For the next week I took one cane with me but carried it one block and used it the next, then less, then finally left it hanging on the closet door again; the PT folks made me do stretches and extensions with weights and made me walk against elastic-band constraints; and they encouraged me to walk but to increase the distance only gradually. First to the post office and back, then beyond to the east edge of Manhattan and back, and so forth, culminating in a recent walk where I put in nearly 7 miles. During my last PT session, the PT person I was working with said it was time to phase me out, and maybe make next session my last.

But I’ve still got that big disk of loose tissue and it still feels like it moves into places it does not belong. I’m seldom in severe pain, just sharp twinges (shuffling around waiting for a train on the subway platform, straightening out that knee gave me a bad 3-4 seconds yesterday), but when that chunk of mystery knee-tissue is up high or way down low it FEELS like it’s on the verge of causing me excruciating pain, as if it would get bound up between other bones or get under a tendon or ligament or some such thing and leave me folded up screaming on the sidewalk.
• I called 2nd orthpedist’s office and they said I have no return appointments and need not come in “unless you develop some kind of critical complication”. This doctor is NOT a good listener, is dismissive and always in a hurry. Otherwise I would make an appointment to return, just to ask about this.

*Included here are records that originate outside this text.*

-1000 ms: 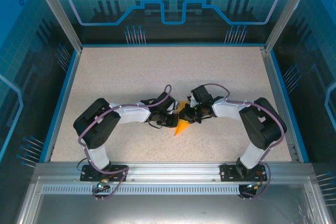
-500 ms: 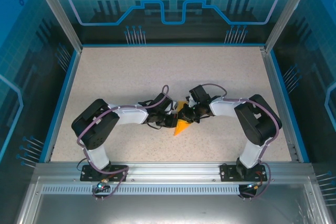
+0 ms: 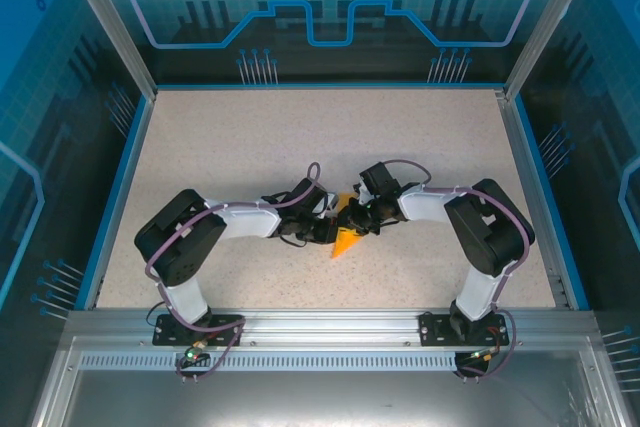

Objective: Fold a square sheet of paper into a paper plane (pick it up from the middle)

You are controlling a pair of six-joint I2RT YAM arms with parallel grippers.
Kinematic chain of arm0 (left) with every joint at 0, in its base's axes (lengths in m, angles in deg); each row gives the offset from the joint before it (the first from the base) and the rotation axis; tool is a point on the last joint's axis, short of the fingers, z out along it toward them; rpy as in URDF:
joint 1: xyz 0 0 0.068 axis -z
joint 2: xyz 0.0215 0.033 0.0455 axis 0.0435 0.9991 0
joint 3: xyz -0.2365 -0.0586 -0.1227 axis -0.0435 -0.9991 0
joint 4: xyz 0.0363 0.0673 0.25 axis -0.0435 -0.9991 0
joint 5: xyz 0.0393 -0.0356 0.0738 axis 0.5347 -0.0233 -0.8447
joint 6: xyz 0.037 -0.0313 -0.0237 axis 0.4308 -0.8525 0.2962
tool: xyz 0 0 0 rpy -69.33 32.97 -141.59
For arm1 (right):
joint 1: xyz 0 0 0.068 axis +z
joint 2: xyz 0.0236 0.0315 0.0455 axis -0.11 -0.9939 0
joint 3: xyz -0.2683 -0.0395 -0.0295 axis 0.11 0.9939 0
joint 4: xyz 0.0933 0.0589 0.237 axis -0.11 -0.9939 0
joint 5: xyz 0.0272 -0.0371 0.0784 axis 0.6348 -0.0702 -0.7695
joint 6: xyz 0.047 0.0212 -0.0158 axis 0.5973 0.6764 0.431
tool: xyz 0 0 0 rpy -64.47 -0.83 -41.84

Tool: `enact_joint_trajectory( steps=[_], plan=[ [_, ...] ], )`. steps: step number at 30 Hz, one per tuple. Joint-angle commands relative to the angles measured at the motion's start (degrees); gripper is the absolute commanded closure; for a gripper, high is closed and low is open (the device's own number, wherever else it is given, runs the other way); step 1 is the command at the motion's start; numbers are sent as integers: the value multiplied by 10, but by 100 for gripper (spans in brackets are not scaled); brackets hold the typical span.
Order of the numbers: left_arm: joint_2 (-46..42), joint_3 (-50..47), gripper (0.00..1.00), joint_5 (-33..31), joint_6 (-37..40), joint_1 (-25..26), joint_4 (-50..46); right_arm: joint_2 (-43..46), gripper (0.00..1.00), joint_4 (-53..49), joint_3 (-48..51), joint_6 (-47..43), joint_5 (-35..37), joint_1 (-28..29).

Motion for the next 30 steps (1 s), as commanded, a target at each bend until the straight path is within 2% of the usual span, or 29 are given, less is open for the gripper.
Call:
enact_joint_trajectory(
  steps=[1, 15, 18, 30],
  plan=[
    [-12, -17, 100, 16, -7, 2, -6, -18, 78, -10, -8, -10, -6, 12],
    [-88, -31, 100, 3, -17, 1, -35, -24, 73, -18, -8, -17, 1, 13],
    [-96, -33, 97, 10, -27, 1, -26, -25, 73, -17, -8, -14, 1, 13],
    [-57, -38, 96, 32, -51, 18, 28, -23, 74, -12, 6, -6, 5, 12]
  ],
)
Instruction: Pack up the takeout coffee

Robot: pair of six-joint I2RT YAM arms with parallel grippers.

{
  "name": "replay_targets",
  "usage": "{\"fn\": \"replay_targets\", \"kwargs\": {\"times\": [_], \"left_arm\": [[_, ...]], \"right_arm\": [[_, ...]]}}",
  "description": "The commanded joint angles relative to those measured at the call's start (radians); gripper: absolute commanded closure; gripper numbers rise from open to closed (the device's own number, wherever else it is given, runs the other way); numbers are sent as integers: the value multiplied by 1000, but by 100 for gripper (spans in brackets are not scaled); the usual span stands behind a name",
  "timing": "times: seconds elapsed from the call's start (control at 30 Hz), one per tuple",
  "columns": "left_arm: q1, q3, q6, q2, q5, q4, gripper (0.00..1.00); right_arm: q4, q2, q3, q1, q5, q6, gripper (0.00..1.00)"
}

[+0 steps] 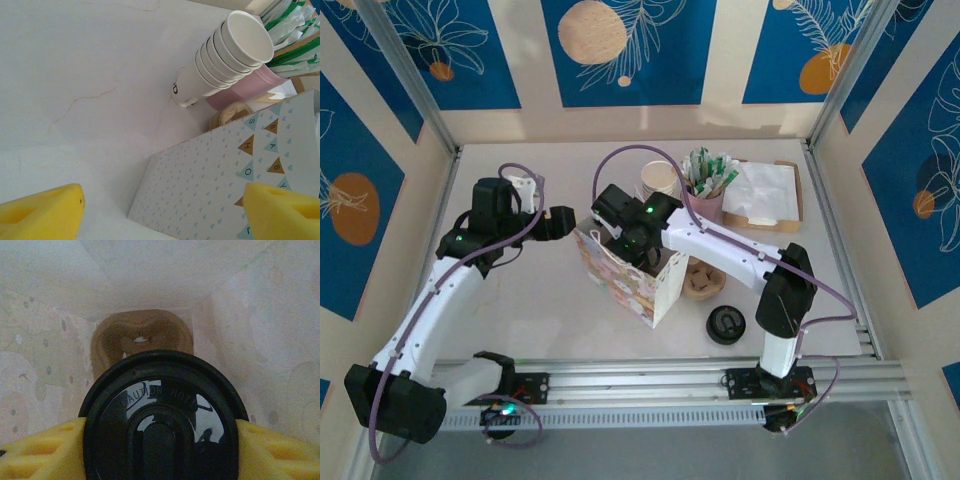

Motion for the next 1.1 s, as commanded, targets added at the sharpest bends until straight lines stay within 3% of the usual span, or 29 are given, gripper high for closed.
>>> {"fn": "replay_targets", "kwargs": {"times": [0.0, 0.57, 1.07], "left_arm": [[5, 20, -4, -4, 10, -10, 17], [5, 18, -5, -1, 14, -8, 17], [6, 18, -7, 0, 20, -6, 17]], "right_arm": [[-41, -22, 38, 4, 4, 60, 53], [-57, 52, 30, 15, -9, 106, 53], [122, -33, -11, 24, 46, 50, 53]]}}
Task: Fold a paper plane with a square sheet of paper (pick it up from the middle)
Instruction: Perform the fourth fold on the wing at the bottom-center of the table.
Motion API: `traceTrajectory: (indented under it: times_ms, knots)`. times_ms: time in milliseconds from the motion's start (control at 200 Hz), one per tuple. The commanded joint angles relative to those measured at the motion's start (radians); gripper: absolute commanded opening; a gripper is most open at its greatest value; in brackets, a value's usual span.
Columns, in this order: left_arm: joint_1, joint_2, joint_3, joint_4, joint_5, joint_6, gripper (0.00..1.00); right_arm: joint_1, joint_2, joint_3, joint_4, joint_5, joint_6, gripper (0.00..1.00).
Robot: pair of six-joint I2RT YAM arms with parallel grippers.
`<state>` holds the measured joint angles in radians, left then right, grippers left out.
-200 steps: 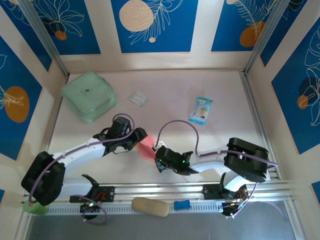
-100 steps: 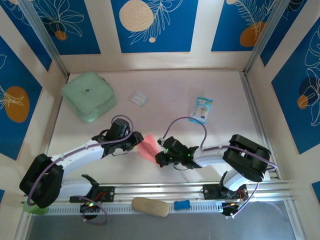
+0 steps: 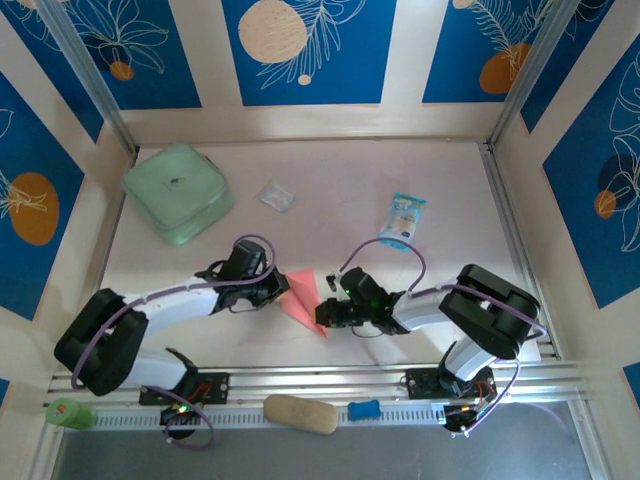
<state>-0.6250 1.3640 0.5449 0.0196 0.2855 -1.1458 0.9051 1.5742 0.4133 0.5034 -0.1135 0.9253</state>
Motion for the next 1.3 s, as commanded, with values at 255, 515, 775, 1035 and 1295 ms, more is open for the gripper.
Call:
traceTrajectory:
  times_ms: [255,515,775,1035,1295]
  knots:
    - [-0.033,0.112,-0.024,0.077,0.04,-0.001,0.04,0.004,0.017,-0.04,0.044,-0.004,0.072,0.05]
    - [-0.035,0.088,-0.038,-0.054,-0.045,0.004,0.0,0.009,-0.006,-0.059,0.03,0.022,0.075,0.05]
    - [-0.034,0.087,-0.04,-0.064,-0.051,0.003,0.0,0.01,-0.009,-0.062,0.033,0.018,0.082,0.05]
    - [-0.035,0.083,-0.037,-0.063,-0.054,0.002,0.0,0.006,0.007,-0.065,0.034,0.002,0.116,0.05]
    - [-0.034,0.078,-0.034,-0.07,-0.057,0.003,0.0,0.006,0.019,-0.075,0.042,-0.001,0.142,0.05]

• I am not at this time contemplating further surgery unless there’s a likelihood of it not continuing to get better, or even worsening. I’m so grateful to be walking at all, and I know doctors are artists not scientists and can’t make guarantees. I’m not much inclined to roll the dice again. But dammit I sure would like to know exactly WHAT is going on with my knee, if someone in the medical profession can tell me at minimal risk of messing things up trying to find out.

• I want to ask some kind of doctor whether it is reasonable to keep on walking longer distances and doing my exercises and that I should just assume my recovery will continue? Or is there a risk of whatever happened one month post-surgery happening again? Can I escalate to 10 miles, 15, 20, 25, 30? Plan a big celebratory 50 mile walk for October or thereabouts? Do I get to assume there are no permanent limits until I hit one, or do I risk messing myself up by taking that approach?

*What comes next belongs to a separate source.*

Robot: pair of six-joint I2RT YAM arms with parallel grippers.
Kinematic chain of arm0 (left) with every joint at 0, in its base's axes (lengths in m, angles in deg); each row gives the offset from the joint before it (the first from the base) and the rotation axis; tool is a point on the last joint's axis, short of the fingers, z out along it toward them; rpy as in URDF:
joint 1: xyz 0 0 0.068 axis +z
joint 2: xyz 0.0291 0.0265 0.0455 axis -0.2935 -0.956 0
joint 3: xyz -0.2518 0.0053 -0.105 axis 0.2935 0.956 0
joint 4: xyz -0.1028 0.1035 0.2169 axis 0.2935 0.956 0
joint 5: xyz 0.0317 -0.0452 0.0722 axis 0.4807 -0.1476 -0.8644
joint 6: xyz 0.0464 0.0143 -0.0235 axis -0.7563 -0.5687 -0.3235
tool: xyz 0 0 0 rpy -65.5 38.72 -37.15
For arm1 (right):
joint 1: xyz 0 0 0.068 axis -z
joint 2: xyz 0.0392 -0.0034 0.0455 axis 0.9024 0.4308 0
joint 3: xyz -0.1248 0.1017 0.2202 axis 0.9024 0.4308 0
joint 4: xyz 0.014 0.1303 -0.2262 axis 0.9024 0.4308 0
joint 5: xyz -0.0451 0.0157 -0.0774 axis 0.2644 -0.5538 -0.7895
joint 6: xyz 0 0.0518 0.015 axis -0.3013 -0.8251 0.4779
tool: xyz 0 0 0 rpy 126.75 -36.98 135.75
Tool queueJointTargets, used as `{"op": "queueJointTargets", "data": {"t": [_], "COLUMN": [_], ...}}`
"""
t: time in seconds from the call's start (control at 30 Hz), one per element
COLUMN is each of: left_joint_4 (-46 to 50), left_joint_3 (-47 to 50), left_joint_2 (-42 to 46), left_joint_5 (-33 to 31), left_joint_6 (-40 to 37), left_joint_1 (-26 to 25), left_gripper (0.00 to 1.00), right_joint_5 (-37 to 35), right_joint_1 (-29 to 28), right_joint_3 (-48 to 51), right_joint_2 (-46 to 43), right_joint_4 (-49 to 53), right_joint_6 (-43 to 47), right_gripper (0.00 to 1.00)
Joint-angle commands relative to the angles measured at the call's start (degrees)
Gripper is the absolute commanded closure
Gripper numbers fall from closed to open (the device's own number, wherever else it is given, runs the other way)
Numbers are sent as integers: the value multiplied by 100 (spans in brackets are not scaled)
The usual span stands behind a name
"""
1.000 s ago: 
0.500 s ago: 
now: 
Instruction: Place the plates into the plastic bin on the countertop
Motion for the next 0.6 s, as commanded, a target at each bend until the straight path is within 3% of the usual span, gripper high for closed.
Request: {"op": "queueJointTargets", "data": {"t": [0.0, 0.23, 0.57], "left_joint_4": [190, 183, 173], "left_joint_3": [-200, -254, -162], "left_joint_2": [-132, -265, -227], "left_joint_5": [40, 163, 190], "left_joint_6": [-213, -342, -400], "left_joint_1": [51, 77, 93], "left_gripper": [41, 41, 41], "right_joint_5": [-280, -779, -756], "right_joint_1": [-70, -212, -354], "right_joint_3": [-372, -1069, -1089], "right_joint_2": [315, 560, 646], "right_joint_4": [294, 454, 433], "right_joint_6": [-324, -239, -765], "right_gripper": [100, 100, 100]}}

• The PT guy who said I don’t need to come any more also said, when I asked about when I could try running a little, “Well, go ahead and try it”. Other PT people have been far more cautious but they weren’t the ones telling me I was done with PT. And I used to work out with the leg press, and do some squats hole holding a barbell. I want to know who to ask: should I just “go ahead and try” things?

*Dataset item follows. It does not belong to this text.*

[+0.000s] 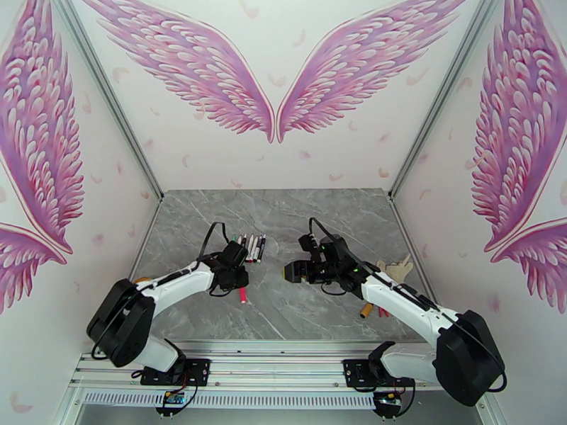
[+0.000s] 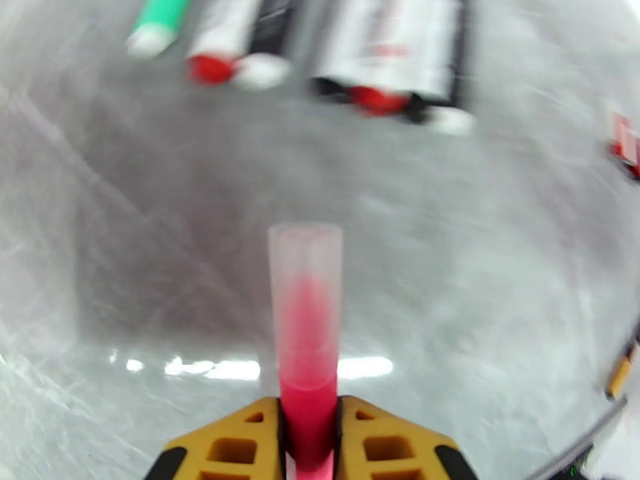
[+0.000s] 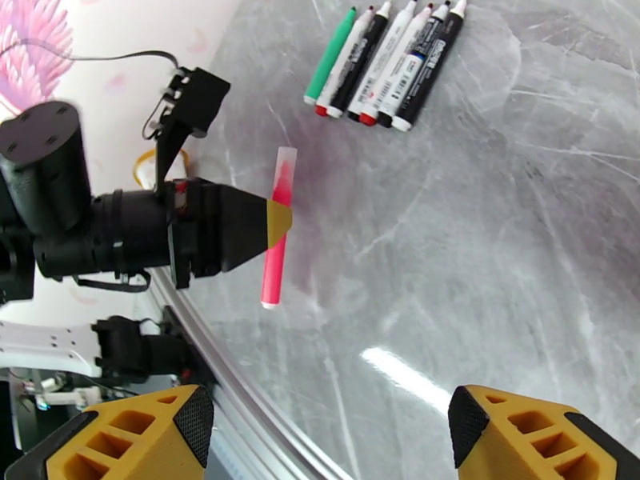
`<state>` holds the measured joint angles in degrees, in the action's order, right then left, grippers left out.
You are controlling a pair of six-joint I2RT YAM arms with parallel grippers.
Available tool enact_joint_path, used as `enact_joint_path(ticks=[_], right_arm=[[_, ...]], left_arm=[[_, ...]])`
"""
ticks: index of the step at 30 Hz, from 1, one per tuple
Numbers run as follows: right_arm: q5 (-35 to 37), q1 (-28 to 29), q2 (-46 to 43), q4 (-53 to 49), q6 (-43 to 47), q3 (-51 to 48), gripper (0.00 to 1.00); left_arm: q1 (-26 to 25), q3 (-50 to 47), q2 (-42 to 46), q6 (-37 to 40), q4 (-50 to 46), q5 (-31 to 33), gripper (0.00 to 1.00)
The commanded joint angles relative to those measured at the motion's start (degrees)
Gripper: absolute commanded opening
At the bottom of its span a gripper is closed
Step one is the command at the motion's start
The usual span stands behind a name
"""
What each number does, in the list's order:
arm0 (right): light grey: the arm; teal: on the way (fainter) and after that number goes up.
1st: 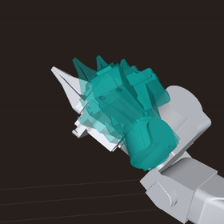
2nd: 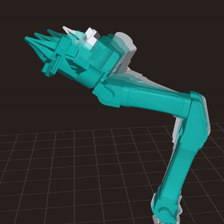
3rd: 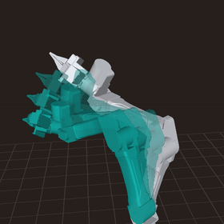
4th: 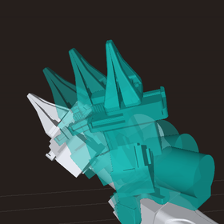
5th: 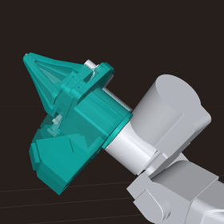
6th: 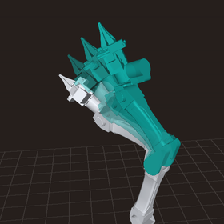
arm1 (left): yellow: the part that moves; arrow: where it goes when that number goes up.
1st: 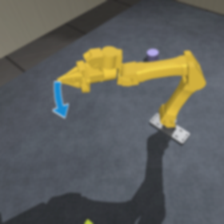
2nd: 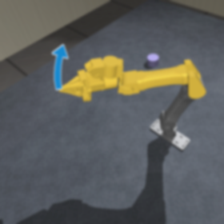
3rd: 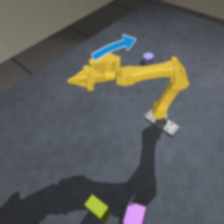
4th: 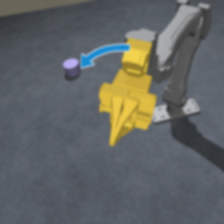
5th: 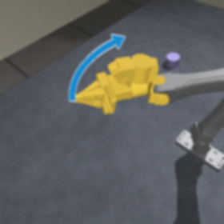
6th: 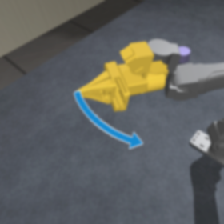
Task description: Open the pen caps
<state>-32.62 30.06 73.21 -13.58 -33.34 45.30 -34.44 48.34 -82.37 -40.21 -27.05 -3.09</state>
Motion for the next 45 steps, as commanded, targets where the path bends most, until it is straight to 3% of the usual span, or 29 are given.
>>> enact_joint_path(ticks=[1,9,18,45], right_arm=[[-2.7,0.3,1.0,3.6,-7.3,2.7,0.76],[-1.7,0.3,3.4,-1.2,-10.1,10.0,0.65],[-0.7,0.3,5.6,-9.9,-7.3,16.2,0.64],[-3.7,1.4,6.7,-11.2,-5.8,16.3,0.32]], left_arm=[[-0.6,-1.5,3.9,10.3,8.4,-9.2,0.20],[-3.3,0.3,5.2,19.6,15.2,-22.1,0.18],[-5.1,3.5,4.2,22.9,17.4,-30.3,0.14],[-7.5,5.6,2.2,19.5,21.0,-31.2,0.15]])
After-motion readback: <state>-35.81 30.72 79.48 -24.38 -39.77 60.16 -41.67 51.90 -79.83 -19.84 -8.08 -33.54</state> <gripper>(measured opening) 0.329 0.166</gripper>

• My inclination is to schedule an appointment with yet another orthopedist, just to ask these questions, but I don’t know what kind of reception to expect from a doctor under these circumstances: here’s this dissatisfied patient who has been to two orthopedists for two operations in less than a year, showing up in this third office and asking “what the hell is this” and (pretty unavoidably) complaining about the other two doctors. Maybe going to another ortho is not such a good idea. I could end up looking like a hypochondriac and/or a patient who is going to be Big Trouble for any doctor (“the last two doctors did nothing or did bad things and I can’t ask them any questions”). Maybe I should go to the 2nd ortho after all despite his manner and brusque dismissive way of answering my questions?